Laryngeal disease classification using voice data: Octave-band vs. mel-frequency filters

Jaemin Song; Hyunbum Kim; Yong Oh Lee

doi:10.1016/j.heliyon.2024.e40748

Laryngeal disease classification using voice data: Octave-band vs. mel-frequency filters

Heliyon. 2024 Nov 30;10(24):e40748. doi: 10.1016/j.heliyon.2024.e40748. eCollection 2024 Dec 30.

Authors

Jaemin Song¹, Hyunbum Kim², Yong Oh Lee¹

Affiliations

¹ Department of Industrial and Data Engineering, Hongik University, Seoul, South Korea.
² Department of Otolaryngology-Head and Neck Surgery, The Catholic University of Korea, Seoul, South Korea.

Abstract

Introduction: Laryngeal cancer diagnosis relies on specialist examinations, but non-invasive methods using voice data are emerging with artificial intelligence (AI) advancements. Mel Frequency Cepstral Coefficients (MFCCs) are widely used for voice analysis, but Octave Frequency Spectrum Energy (OFSE) may offer better accuracy in detecting subtle voice changes.

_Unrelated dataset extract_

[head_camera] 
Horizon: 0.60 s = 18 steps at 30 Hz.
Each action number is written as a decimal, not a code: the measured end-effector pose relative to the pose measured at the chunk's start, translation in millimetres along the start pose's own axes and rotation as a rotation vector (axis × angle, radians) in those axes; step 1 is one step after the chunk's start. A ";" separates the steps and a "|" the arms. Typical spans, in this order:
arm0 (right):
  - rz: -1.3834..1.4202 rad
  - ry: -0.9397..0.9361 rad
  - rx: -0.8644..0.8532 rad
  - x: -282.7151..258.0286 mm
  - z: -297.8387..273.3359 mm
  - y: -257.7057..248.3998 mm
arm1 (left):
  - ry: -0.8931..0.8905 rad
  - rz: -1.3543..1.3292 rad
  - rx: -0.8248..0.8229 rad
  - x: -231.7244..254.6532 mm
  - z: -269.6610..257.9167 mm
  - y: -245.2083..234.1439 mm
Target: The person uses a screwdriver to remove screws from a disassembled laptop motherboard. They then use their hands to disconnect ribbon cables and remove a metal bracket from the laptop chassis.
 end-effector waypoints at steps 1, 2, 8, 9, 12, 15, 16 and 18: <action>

Problem statement: Accurate early diagnosis of laryngeal cancer through voice data is challenging with current methods like MFCC.

Objectives: This study compares the effectiveness of MFCC and OFSE in classifying voice data into healthy, laryngeal cancer, benign mucosal disease, and vocal fold paralysis categories.

Methods: Voice samples from 363 patients were analyzed using CNN models, employing MFCC and OFSE with 1/3 octave band filters. Grad-Class Activation Mapping (Grad-CAM) was used to visualize key voice features.

Results: OFSE with 1/3 octave band filters outperformed MFCC in classification accuracy, especially in multi-class classification including laryngeal cancer, benign mucosal disease, and vocal fold paralysis groups (0.9398 ± 0.0232 vs. 0.7061 ± 0.0561). Grad-CAM analysis revealed that OFSE with 1/3 octave band filters effectively distinguished laryngeal cancer from healthy voices by focusing on increased noise in the over-formant area and changes in the fundamental frequency. The analysis also highlighted that specific narrow frequency areas, particularly in vocal fold paralysis, were critical for classification, and benign mucosal diseases occasionally resembled healthy voices, making AI differentiation between benign conditions and laryngeal cancer a significant challenge.

Conclusion: OFSE with 1/3 octave band filters provides superior accuracy in diagnosing laryngeal diseases including laryngeal cancer, showing potential for non-invasive, AI-driven early detection.

Keywords: 1/3 octave band filter; Laryngeal disease; MFCC (mel-frequency cepstral coefficients); Octave frequency spectrum energy; Voice.